No caso do documentário, me vejo em tempos recentes distante dos temas, distante das falas e conteúdos que neles se expressam. Como se no ritmo houvesse uma resistência do que há para ser documentado, como se na pulsão que certos gestos e pessoas estabelecem com a imagem pudesse aparecer uma distância com o clichê; do documentarista e do documentado. Alguns fragmentos de documentários recentes me ocorrem:

Em Prisioneiro da Grade de Ferro, uma câmera passa a noite na mão de um prisioneiro que baixa o tom de voz para não acordar os companheiros e lentamente procura as palavras e as imagens que se tornam um diário com pensamentos e narrativas ao vivo. Suas falas se fazem menos importantes pelo conteúdo que expressam do que pela forma que ele encontra/procura para usar a câmera naquele lugar, com outros na cela. Ao mesmo tempo, são memórias que ele busca. O diretor, que não estava presente neste momento, recebe as imagens e as respeita, escuta, mantém no filme os silêncios, o ritmo de quem fala, de quem procura uma imagem.

Em Santo Forte, de Eduardo Coutinho, há um certo momento em que as falas param e esperamos – o filme nos leva a esperar – a chegada dos espíritos que não chegam. Naquele momento, o filme ouve o tema de maneira rítmica. Uma respiração do narrado, do tema e do personagem assume o filme.

A Alma do Osso, de Cao Guimarães, é um filme sobre um personagem e seu ritmo. Um filme onde a primeira fala aparece depois de 40 minutos, no qual a entrada do espectador está nesta relação que o personagem estabelece com os objetos do cotidiano. O tempo real aqui não tem nenhuma relação com a vigilância ou com a “espera” de que algo virá. É um tempo sem promessa de futuro. O ritmo do presente do personagem é o que nos mobiliza.

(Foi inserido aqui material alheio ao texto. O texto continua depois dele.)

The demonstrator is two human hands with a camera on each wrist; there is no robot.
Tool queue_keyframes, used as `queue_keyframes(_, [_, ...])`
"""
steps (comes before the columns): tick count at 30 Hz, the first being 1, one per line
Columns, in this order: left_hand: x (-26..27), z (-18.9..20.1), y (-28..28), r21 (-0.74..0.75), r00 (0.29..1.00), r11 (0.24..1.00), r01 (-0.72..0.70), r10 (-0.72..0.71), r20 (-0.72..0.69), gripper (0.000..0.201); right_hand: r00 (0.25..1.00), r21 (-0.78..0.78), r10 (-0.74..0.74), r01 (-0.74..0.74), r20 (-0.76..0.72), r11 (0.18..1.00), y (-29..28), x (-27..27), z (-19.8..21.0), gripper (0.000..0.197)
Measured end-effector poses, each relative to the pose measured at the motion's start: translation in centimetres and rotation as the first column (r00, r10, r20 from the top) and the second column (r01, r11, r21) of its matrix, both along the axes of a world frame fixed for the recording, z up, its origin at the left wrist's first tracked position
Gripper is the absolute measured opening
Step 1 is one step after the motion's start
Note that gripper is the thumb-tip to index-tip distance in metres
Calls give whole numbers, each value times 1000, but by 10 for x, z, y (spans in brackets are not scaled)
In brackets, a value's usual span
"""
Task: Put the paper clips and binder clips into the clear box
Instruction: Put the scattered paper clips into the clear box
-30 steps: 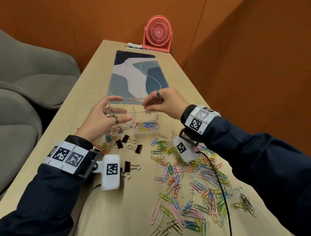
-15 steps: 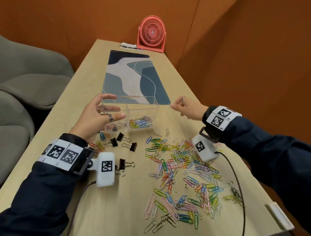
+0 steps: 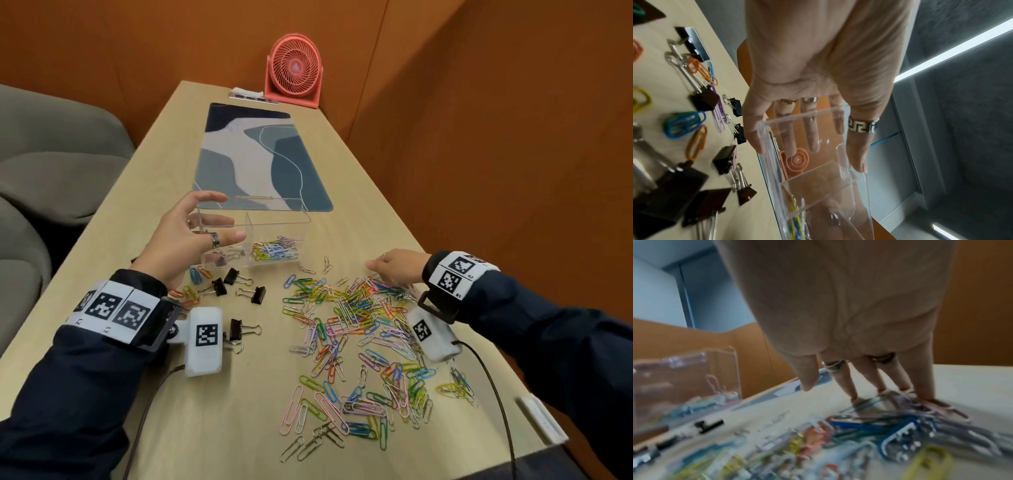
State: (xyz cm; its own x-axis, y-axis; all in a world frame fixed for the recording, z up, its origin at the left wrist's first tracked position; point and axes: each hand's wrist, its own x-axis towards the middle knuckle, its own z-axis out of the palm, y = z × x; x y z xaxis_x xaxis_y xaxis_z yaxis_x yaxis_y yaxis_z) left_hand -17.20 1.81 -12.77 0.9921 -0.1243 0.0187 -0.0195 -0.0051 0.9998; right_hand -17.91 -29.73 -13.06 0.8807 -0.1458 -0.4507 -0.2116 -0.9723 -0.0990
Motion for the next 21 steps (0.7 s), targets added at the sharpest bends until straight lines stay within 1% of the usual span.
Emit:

Não vou aqui fazer uma lista exaustiva, mas apenas lembrar um último documentário; Palavras no Atelier, de Arthur Omar. Trata-se de um documentário sobre o artista plástico Eduardo Sued. No filme, Arthur encontra Sued e durante algumas horas aponta o início e o fim de cada fala, de cada comentário do "personagem”, durante a gravação. Por vezes, Sued parece ter acabado de dizer o que gostaria e Omar pede que ele continue, outras vezes Sued é bruscamente interrompido. O principal procedimento do filme se dá então na documentação de uma desprogramação dos ritmos. Como se o encontro entre Omar e Sued fosse em si a necessidade e a possibilidade de se inventar novos ritmos.

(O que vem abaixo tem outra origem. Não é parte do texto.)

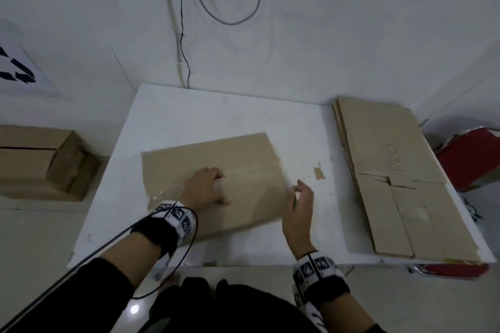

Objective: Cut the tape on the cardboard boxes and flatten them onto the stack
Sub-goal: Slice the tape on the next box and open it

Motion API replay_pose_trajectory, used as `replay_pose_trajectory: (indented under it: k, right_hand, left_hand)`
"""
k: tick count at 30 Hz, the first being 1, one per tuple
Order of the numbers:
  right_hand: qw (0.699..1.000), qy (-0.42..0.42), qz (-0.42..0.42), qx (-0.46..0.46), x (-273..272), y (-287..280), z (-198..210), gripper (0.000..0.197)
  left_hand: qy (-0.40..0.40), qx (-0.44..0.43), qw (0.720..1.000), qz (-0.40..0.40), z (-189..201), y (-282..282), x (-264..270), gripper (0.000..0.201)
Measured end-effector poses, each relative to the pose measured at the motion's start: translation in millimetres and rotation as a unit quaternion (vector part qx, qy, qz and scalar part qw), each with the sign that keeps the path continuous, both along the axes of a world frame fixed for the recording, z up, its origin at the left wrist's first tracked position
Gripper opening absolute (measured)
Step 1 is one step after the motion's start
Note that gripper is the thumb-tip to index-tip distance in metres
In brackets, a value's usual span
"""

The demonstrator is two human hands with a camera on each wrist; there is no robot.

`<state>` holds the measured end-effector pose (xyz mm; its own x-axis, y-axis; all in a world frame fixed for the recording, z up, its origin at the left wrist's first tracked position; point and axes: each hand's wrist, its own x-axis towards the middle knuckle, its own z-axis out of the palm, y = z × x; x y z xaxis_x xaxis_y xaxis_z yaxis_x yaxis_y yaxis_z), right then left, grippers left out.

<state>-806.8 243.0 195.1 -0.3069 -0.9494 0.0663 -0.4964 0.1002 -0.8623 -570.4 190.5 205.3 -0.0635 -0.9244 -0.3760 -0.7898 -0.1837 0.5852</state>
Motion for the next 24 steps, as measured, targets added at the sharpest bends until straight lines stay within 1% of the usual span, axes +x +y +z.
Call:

É o ritmo que se comunica com os espectadores; é o que procuramos em um filme. Essa respiração da obra, do autor. Todos estes casos acima parecem estar próximos da noção de Andrei Tarkovski quando este diz que o ritmo não é determinado pelo tamanho das peças editadas, mas pela "pressão do tempo que corre através delas". Não é a velocidade dos cortes que determina um ritmo, mas a força do tempo como obstáculo para o reconhecimento. É através de uma relação rítmica que o mundo perde suas identidades estáveis. A atenção para as variações rítmicas do mundo e das coisas, a abertura para nosos ritmos; é esta a ação da multiplicidade. Sendo a ação/atenção do ritmo o lugar mesmo do documentarista que se aproxima do desconhecido; percebendo a forma com que este pode afetá-lo e provocando invenções rítmicas com a realidade.

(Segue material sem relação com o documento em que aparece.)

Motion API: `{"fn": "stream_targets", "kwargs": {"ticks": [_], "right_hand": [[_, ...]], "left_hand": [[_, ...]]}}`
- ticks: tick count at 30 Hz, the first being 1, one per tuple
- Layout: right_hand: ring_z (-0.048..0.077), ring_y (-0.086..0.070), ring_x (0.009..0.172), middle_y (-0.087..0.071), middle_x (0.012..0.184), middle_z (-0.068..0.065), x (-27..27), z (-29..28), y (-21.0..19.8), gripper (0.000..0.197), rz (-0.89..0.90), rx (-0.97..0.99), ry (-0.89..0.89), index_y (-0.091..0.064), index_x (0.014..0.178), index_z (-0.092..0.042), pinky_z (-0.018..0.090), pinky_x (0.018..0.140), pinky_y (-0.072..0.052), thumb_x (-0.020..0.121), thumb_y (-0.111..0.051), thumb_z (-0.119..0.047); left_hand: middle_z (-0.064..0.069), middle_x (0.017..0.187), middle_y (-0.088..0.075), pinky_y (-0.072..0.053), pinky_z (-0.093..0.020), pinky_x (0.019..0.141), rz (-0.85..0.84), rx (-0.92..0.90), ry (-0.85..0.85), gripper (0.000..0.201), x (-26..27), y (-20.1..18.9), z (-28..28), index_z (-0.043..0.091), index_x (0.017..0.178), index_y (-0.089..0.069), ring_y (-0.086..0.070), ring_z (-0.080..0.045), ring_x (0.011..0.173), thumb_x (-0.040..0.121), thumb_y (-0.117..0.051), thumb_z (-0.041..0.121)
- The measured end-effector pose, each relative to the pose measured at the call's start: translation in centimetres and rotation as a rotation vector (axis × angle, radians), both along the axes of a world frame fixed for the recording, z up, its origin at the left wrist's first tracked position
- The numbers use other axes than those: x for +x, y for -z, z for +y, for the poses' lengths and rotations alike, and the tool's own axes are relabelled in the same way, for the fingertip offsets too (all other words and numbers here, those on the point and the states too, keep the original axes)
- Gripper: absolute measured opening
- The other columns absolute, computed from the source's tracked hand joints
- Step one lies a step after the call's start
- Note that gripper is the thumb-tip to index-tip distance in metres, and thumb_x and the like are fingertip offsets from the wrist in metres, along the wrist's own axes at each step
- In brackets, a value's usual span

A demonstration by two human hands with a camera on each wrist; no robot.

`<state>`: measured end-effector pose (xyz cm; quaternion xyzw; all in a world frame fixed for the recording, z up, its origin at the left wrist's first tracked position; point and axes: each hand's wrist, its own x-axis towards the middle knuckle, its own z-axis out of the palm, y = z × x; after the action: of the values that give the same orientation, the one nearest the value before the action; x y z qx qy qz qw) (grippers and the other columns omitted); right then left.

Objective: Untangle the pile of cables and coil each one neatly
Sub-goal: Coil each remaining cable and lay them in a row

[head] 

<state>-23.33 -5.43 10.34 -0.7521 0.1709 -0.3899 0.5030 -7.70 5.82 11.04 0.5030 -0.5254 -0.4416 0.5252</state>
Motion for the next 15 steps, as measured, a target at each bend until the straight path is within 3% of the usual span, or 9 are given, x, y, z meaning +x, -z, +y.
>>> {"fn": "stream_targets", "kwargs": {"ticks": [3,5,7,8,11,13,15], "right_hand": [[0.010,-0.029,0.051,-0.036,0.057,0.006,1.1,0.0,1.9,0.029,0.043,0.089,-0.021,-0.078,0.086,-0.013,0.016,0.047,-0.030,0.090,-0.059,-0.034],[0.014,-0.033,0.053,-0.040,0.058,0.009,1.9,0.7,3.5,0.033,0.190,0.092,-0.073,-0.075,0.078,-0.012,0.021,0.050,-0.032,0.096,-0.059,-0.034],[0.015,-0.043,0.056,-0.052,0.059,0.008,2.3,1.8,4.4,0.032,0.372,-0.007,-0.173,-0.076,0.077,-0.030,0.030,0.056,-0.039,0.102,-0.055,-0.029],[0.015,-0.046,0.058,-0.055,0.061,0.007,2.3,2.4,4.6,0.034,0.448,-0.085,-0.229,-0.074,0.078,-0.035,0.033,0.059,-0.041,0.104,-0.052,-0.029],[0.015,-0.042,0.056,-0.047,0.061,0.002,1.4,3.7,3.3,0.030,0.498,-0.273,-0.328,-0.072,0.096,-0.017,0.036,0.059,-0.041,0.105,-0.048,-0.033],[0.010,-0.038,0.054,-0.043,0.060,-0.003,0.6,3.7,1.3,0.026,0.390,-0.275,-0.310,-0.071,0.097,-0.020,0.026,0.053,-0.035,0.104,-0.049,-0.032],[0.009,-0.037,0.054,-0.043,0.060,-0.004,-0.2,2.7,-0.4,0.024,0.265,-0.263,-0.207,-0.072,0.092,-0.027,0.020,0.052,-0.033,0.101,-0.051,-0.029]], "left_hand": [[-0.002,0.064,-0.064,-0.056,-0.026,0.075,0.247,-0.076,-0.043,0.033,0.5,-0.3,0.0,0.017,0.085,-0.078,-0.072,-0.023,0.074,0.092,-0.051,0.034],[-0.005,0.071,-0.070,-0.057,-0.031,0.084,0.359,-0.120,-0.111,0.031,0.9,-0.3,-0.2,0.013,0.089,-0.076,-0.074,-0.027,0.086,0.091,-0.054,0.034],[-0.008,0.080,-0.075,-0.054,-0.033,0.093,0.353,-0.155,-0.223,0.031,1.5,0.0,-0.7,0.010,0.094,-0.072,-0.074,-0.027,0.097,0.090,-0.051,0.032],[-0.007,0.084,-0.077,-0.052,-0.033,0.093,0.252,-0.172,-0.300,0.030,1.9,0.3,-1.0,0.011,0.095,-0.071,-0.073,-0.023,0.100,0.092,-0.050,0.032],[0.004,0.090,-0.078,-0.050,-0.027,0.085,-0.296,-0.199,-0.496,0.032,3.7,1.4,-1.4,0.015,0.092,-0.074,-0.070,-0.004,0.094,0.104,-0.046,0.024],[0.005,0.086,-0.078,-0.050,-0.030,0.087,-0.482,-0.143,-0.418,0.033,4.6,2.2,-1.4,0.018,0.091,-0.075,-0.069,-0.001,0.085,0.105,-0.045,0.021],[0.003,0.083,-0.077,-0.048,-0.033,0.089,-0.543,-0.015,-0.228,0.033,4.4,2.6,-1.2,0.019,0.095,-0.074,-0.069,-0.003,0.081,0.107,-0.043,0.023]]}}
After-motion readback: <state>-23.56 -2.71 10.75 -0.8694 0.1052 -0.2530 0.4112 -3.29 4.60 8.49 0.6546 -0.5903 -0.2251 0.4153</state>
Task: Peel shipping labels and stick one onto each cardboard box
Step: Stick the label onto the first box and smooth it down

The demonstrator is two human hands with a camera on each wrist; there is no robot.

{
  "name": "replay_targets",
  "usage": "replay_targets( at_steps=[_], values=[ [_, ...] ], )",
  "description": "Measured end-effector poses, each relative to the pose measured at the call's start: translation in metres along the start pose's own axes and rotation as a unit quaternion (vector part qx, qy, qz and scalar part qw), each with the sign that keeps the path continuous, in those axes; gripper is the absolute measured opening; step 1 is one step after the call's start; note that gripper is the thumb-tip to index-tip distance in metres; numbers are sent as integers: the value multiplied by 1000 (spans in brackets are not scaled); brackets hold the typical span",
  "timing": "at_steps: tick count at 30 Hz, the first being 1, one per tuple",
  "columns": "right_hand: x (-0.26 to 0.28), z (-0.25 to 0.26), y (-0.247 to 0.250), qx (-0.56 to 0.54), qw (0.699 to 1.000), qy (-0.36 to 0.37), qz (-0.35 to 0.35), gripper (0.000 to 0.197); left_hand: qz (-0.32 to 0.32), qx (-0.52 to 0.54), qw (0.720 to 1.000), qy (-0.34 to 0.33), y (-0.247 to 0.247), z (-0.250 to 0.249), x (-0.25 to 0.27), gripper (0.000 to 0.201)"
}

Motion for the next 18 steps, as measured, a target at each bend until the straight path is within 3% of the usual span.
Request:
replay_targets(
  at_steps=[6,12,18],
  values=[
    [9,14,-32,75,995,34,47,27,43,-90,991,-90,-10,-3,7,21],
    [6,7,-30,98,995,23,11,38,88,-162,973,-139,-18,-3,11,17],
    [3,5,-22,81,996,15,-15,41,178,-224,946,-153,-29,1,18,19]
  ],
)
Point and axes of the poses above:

Parafraseando Octavio Paz, podemos dizer que o valor de uma obra está nos signos que nos revela e na possibilidade de combiná-las, possibilidade essa que só se dá como uma construção rítmica, a pausa e a aceleração, a rarefação e o excesso, o silêncio e a estrondo, a ligação e a fissura, o mecânico e o delírio: com o espectador um documentário é maquina de significar. O que há para ser filmado são os ritmos do mundo. Falta-nos agora pensar a questão do ritmo na integralidade do filme, uma vez que já dedicamos especial atenção às questões de ritmo no interior das seqüências. Em breve.